Fed Chair Jerome Powell said last month bank reserve balances are still “abundant” and have yet to reach the minimum level needed to cushion against market disruptions, though he acknowledged they’re getting closer. Fed Governor Christopher Waller earlier estimated that level — known as ample — at $2.7 trillion. 

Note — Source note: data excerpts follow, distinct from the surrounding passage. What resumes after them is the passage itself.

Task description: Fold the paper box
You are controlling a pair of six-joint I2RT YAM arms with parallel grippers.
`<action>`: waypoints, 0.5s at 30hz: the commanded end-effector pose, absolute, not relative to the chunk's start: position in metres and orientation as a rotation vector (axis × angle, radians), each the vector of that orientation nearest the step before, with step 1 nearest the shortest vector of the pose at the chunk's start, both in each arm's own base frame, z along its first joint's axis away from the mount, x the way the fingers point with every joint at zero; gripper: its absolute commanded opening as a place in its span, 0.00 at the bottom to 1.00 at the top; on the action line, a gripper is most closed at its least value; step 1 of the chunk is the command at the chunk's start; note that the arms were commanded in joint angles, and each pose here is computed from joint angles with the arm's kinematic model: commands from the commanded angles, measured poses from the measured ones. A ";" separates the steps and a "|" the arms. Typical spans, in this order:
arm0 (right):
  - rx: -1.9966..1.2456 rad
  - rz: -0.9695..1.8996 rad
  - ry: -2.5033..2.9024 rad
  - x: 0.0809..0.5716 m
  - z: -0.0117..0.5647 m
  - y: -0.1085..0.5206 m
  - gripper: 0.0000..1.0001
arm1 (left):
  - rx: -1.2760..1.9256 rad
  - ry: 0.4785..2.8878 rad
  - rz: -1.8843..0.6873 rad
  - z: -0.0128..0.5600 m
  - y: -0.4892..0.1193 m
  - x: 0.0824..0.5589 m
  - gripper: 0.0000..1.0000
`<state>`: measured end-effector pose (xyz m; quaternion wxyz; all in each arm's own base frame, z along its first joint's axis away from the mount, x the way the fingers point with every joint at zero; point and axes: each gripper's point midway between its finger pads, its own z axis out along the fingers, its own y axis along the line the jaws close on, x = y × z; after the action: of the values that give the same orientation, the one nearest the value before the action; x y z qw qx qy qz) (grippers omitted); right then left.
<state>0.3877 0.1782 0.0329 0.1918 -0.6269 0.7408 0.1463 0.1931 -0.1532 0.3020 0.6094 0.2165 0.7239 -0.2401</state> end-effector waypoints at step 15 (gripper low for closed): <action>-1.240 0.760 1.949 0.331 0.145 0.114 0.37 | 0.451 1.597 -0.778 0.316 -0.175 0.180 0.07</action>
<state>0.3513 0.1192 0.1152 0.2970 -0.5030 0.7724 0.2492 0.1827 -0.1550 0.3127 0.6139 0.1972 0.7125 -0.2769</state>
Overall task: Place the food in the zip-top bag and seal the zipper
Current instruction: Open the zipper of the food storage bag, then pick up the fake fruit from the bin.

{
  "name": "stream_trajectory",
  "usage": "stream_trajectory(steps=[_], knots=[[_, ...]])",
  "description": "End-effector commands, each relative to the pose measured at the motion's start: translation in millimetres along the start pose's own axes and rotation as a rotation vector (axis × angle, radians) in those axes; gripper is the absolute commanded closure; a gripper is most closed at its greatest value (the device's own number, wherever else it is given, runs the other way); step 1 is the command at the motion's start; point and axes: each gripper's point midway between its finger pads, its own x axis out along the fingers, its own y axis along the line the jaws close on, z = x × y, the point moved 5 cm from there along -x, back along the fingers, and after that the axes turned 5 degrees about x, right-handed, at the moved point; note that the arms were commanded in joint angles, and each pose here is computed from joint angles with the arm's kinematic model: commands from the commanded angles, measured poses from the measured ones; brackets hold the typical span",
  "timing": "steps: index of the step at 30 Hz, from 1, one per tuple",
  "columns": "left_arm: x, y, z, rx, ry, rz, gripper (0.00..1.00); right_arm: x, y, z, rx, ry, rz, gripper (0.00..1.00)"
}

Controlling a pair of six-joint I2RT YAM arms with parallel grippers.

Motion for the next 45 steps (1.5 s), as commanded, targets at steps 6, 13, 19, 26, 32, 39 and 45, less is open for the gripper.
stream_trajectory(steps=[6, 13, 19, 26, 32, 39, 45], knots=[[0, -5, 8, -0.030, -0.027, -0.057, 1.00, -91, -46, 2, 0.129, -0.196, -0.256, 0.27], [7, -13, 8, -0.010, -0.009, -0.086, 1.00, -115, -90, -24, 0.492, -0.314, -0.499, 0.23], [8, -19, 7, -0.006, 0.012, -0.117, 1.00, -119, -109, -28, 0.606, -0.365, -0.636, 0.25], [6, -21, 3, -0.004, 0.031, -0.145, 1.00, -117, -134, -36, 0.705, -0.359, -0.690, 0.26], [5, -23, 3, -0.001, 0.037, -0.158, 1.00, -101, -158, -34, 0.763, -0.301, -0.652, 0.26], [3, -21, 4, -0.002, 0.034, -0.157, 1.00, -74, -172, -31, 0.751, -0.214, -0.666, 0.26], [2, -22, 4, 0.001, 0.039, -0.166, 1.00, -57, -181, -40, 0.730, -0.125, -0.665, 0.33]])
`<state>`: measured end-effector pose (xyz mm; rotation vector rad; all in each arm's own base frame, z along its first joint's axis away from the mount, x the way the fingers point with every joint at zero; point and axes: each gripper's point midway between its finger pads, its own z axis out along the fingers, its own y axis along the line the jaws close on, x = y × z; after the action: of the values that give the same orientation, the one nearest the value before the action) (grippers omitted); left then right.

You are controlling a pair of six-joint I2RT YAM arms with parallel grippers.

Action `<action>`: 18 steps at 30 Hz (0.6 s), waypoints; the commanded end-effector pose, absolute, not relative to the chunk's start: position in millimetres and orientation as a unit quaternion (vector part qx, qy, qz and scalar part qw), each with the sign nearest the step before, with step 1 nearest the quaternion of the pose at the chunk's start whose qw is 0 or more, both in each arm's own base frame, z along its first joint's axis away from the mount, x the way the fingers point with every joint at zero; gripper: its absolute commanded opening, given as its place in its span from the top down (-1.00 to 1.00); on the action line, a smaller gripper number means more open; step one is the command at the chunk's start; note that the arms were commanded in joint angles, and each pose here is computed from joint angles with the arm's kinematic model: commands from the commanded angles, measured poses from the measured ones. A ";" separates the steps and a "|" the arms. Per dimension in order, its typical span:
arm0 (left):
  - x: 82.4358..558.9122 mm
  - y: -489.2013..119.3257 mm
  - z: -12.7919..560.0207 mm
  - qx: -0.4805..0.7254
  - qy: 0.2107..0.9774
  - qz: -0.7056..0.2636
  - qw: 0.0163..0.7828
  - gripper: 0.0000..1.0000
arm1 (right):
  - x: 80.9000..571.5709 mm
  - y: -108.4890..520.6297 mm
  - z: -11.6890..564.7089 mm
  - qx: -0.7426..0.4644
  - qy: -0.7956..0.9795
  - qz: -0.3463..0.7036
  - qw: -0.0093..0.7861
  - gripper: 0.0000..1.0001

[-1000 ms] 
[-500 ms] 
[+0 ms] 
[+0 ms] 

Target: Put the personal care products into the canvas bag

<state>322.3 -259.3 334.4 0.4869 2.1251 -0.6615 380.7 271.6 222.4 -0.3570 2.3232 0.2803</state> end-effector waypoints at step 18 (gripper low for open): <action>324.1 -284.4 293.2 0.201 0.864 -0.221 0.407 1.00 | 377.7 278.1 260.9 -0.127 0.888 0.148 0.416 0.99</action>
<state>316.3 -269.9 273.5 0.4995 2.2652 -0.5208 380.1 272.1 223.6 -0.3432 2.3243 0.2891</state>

During the meeting, Julie Remache, deputy manager of the System Open Market Account, noted that if the balance-sheet runoff were to continue at the current pace, the Fed’s portfolio is expected to decline to just over $6 trillion by the end of March. As a result, Remache expected reserves to be close to the $2.8 trillion range by the end of March 2026. 

Still, central bank officials appear divided on how much the Fed should tighten its balance sheet. Fed Vice Chair for Supervision Michelle Bowman said at the end of September the Fed should seek to achieve the smallest balance sheet possible, with reserve balances at a level closer to scarce than ample. That’s in contrast with Powell, Remache and others who have suggested that the runoff should end once reserves are near ample, likely by the end of this year. 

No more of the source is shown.